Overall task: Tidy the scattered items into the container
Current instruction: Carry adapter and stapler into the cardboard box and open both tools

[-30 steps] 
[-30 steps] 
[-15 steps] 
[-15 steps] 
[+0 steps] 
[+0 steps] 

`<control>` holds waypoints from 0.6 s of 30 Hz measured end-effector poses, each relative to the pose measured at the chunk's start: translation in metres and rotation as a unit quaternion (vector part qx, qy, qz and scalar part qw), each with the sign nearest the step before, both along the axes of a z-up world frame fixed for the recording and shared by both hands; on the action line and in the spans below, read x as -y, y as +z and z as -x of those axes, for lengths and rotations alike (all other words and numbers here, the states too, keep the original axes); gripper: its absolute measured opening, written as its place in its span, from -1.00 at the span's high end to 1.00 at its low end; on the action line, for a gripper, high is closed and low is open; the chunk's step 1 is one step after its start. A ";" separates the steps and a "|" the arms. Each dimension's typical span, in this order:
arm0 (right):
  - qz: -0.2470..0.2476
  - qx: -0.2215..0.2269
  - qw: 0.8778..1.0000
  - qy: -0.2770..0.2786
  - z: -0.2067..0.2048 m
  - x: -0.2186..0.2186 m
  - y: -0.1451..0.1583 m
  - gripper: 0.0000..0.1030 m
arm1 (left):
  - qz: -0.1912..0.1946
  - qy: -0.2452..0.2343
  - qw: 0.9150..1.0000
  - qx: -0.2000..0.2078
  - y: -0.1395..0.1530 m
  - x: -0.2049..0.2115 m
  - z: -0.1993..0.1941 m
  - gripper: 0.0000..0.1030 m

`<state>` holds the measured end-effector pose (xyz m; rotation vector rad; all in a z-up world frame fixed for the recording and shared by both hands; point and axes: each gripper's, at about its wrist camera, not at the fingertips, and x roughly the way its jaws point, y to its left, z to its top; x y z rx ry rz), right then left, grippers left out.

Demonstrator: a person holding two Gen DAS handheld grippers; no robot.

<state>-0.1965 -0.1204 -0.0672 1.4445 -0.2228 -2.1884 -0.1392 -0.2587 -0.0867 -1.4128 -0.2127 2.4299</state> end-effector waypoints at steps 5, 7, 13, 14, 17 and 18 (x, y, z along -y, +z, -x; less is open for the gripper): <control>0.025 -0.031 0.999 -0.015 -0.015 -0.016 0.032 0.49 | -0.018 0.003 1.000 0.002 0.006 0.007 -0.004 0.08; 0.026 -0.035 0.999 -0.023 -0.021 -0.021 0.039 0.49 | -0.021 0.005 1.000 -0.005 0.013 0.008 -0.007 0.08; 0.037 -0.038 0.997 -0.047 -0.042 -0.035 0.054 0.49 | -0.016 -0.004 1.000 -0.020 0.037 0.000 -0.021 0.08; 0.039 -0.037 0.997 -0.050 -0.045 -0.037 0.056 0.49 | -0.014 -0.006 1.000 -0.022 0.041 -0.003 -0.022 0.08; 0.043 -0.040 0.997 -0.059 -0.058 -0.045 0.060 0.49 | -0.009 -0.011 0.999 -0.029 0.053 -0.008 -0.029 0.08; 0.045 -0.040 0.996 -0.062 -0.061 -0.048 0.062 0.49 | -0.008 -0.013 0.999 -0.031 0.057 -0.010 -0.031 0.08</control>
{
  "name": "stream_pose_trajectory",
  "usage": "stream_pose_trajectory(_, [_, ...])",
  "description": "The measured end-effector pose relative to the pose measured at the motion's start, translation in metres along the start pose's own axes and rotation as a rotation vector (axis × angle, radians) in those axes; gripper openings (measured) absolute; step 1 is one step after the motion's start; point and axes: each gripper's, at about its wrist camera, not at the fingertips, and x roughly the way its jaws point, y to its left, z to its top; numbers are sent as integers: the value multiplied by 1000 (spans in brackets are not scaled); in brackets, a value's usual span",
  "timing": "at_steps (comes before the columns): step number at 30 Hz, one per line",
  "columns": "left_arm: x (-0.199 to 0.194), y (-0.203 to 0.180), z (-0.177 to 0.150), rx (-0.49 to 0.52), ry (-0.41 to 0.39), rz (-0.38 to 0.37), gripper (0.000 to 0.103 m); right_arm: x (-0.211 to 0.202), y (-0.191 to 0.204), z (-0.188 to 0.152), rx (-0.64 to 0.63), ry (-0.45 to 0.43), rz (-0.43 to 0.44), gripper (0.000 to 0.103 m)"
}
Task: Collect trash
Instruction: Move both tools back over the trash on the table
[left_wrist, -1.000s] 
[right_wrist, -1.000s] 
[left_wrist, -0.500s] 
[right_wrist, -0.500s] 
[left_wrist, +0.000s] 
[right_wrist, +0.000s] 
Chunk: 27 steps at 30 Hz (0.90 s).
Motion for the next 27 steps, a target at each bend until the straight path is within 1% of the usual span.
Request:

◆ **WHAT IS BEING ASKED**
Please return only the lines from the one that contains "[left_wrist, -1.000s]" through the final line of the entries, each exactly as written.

◆ **YOUR RESPONSE**
[left_wrist, -1.000s] 
[right_wrist, -1.000s] 
[left_wrist, -0.500s] 
[right_wrist, -0.500s] 
[left_wrist, +0.000s] 
[right_wrist, +0.000s] 
Chunk: 27 steps at 30 Hz (0.90 s).
Motion for the next 27 steps, a target at each bend until the straight path is within 1% of the usual span.
Request:

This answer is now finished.